There’s one thing that pops to mind when you ask people about artificial intelligence in the manufacturing industry, particularly in the automotive landscape: Autonomous or driver-assisted cars. And the future of driverless vehicles may in fact arrive sooner than many people think, there’s actually more concrete contexts for artificial intelligence (AI) in today’s manufacturing sphere. AI has the potential to impact the automotive manufacturing supply chain in equally profound and interesting ways beyond the idea of the driverless car. In fact, AI has the potential to be a truly disruptive force in the way automotive manufacturing companies produce vehicles and how the consumer interacts with the end product.
With AI as an increasingly common technology platform, the manufacturing industry — automotive sector in particular — is set to experience significant changes in the coming years in terms of production and supply chain management. As vehicles become more integrated, individualized, and complex, manufacturing companies will have to leverage more lean methods of production and supply chain logistics to keep pace with the demands of such a variant-rich industry.
With this in mind, let’s examine the future of artificial intelligence in the automotive industry (as well as the manufacturing landscape in a larger context) and how AI has the potential to change the game in terms of production, supply chain management, and customer relations.

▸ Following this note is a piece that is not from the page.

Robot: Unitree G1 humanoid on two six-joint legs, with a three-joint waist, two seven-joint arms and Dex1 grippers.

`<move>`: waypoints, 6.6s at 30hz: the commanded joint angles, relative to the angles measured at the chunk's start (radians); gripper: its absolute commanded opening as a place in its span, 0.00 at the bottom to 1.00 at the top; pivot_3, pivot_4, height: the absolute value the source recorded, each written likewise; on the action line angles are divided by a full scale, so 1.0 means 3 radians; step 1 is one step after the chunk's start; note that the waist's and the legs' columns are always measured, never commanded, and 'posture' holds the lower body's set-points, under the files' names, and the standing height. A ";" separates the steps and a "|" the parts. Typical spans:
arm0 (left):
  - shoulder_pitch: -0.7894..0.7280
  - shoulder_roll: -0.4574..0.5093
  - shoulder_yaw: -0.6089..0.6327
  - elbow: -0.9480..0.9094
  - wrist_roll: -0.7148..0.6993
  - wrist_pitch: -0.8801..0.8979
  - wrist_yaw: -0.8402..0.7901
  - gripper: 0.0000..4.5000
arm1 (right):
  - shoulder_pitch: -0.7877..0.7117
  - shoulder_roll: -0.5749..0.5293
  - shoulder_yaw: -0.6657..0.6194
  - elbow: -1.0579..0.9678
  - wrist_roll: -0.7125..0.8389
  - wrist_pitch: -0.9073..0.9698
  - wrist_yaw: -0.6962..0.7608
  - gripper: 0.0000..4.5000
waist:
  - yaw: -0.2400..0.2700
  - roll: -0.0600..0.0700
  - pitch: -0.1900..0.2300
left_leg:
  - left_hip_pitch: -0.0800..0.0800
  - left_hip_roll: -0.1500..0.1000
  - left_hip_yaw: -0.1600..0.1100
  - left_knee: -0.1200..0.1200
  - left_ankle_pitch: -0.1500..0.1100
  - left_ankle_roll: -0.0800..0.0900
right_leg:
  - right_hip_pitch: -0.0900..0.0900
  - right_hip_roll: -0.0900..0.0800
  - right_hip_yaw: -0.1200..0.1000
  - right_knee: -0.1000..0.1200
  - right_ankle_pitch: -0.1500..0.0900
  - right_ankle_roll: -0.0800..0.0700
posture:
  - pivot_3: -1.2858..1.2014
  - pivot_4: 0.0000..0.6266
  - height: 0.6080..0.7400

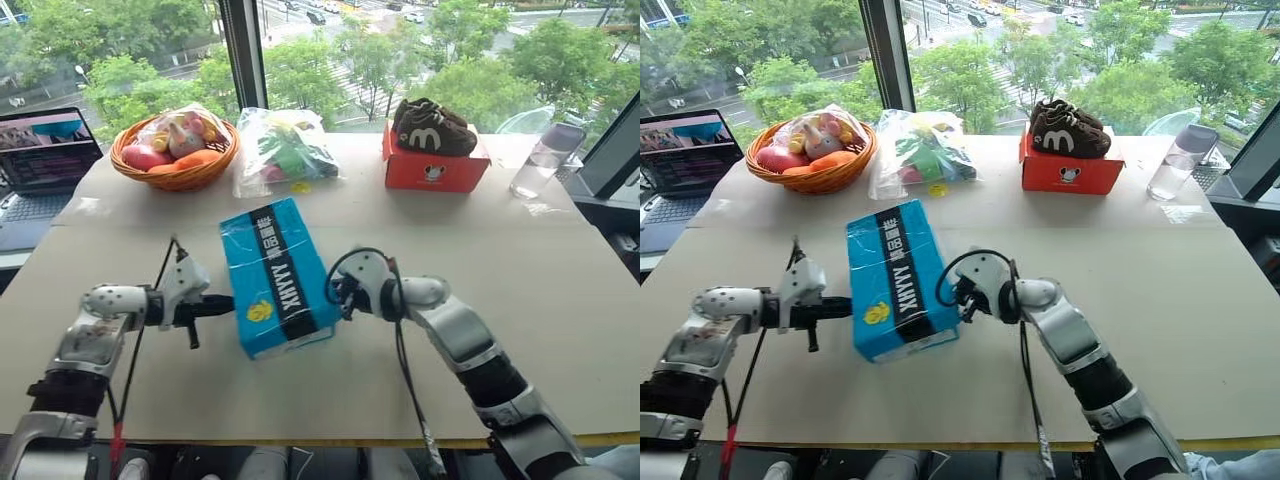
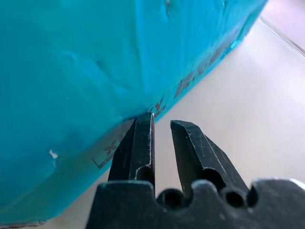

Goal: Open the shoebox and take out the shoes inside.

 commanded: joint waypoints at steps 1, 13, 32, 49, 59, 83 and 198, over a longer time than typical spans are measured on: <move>-0.0250 -0.0228 -0.0212 0.0065 0.0074 -0.0171 -0.0016 0.00 | 0.0095 -0.0215 -0.0206 -0.0289 0.0101 0.0067 0.0113 0.23 | 0.0003 0.0000 0.0000 | -0.0001 -0.0001 0.0000 0.0000 0.0000 0.0000 | -0.0001 0.0000 0.0000 0.0000 0.0000 0.0000 | 0.52 0.24 1.00; -0.0823 -0.0737 -0.0483 0.0733 0.0306 -0.0536 -0.0101 0.00 | 0.0443 -0.0535 -0.0400 -0.0959 0.0286 0.0520 0.0151 0.23 | -0.0027 -0.0002 -0.0001 | -0.0002 -0.0001 0.0000 0.0007 0.0000 0.0001 | 0.0003 -0.0001 -0.0001 0.0002 0.0001 0.0003 | 0.52 0.24 1.00; 0.0890 0.0522 0.1179 -0.1742 -0.1100 0.1056 -0.0085 0.00 | 0.0452 -0.0982 -0.0588 -0.0689 0.0382 0.0322 0.0420 0.23 | -0.0167 -0.0003 0.0000 | 0.0005 0.0009 0.0006 0.0007 -0.0001 0.0002 | 0.0004 0.0004 0.0005 0.0001 0.0005 -0.0002 | 0.52 0.24 1.00; 0.2148 0.0446 0.2616 -0.3135 -0.2636 0.2122 0.0652 0.00 | -0.0059 -0.0817 -0.0631 -0.0294 0.0822 0.0309 0.0872 0.23 | -0.0109 -0.0005 0.0004 | 0.0011 0.0016 0.0025 0.0005 -0.0001 0.0001 | 0.0002 0.0008 0.0021 0.0000 0.0007 -0.0007 | 0.52 0.24 1.00; 0.2349 0.0354 0.2363 -0.3092 -0.2477 0.1859 0.0621 0.00 | -0.0174 -0.0760 -0.0718 -0.0503 0.1064 0.0564 0.0756 0.23 | -0.0097 -0.0006 0.0004 | 0.0010 0.0016 0.0028 0.0005 -0.0002 0.0001 | 0.0001 0.0009 0.0025 -0.0001 0.0008 -0.0009 | 0.52 0.24 1.00; 0.2244 0.0581 0.2457 -0.3285 -0.2803 0.1944 0.0806 0.00 | -0.1105 -0.0513 -0.0473 -0.0622 0.1352 0.0951 0.0561 0.23 | -0.0113 -0.0005 0.0004 | 0.0009 0.0018 0.0032 0.0003 -0.0002 0.0001 | -0.0005 0.0010 0.0027 -0.0001 0.0009 -0.0010 | 0.52 0.24 1.00; 0.1035 0.0354 0.1532 -0.1646 -0.1969 0.1109 0.0279 0.00 | -0.1911 0.0111 0.0892 0.1396 -0.0546 -0.0579 0.1359 0.16 | -0.0186 -0.0006 0.0006 | 0.0022 0.0069 0.0067 -0.0012 -0.0007 -0.0007 | -0.0017 0.0068 0.0059 -0.0005 0.0039 -0.0052 | 0.52 0.24 1.00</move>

The Internet of Things (IOT)
Industry analysts estimate by the year 2020 more than 250 million vehicles will be connected to the internet (and possibly to each other via the internet). These vehicles will be equipped with a myriad of sensors, embedded connectivity platforms, geo-analytical capabilities, and other methods of incorporating Big Data as a baseline of operations. As such, the Internet of Things principle will become a critical link in integrating these disparate systems into a unified operating platform.
What does this mean for automotive manufacturing companies? It means manufacturers will have to work more closely with software developers and other players in the software industry to successfully integrate these smart systems into new vehicles and ensure effective communication between these systems. This means the potential for new partnerships and an expansion of existing partner networks, which can result in exciting business opportunities but also more complex networks with new partners in disparate parts of the world.
In addition, the proliferation of IOT has a number of significant potential implications for both manufacturing companies and companies, such as:
- Intelligent, integrated methods of of monitoring the condition of a vehicle and assessing when repairs or replacements of component parts are needed.
- Data gathering from sensors and other input methods sent directly to manufacturers so adjustments or tweaks to operational systems can be made in future production programs.
- Smart sensors that can detect potential health or impairment issues with drivers and summon essential personnel to protect the driver and other motorists.
AI enables software systems and other operational platform to engage in machine learning whereby systems essentially mimic the ways in which humans learn and intake data and other sensory input. This means software systems are given data or other inputs and learn from experience how to effectively sort and structure this data to provide the user insights or windows into any given element of production or operation. AI drives machine learning which has the potential to create truly responsive systems in which software can aid drivers given certain situations or elements (weather, driving conditions, road conditions, etc) or respond to disruptions in vehicle operation such as traffic jams, or disrupted driving routes.
What does this mean for automotive manufacturing companies? This means manufacturers can gain valuable insight into what consumers want or need based on advanced, detailed reporting gathered and distributed by AI via machine learning. For example, AI via machine learning could help automotive manufacturers engineer a better windshield with enhanced sightlines if reporting shows drivers are using their headlights during off-hours.
Cloud-based intelligence and computing
Imagine a scenario where you’re driving past a supermarket and you receive a notification on your vehicle’s dashboard screen that alerts you to certain items you need to pick-up from the supermarket. In this example, your vehicle is probably connected via IoT to your smartphone which contains a grocery list or even your refrigerator which digitally keeps track of the items in your refrigerator and their condition. This may sound like something out of a science-fiction story, but cloud-based intelligence and the sharing of information and data between connected systems is quickly becoming a reality thanks to AI.
Cloud computing and cloud-based intelligence via AI has the ability to integrate many of aspects of a consumer’s life via their vehicle. Big Data, advanced analytics, and Industry 4.0 are already coming together via AI to help automotive manufacturing companies produce vehicles that essentially act as a command center for all things driving-related. For example, cloud-based intelligence via AI has the potential to allow drivers to place a take-out order at a restaurant based on their location or projected driving route to allow motorists to place their order well ahead of time.
For manufacturing companies, this means a deeper understanding of their customer base in order to incorporate the right software systems for a truly integrated driving experience. Gone are the days when automotive manufacturing companies simply select features or applications based on guesses about what a customer might want. With AI, automotive manufacturing companies will have the real-time data and feedback to gain a deeper understanding of customer wants and needs to best meet consumer demands.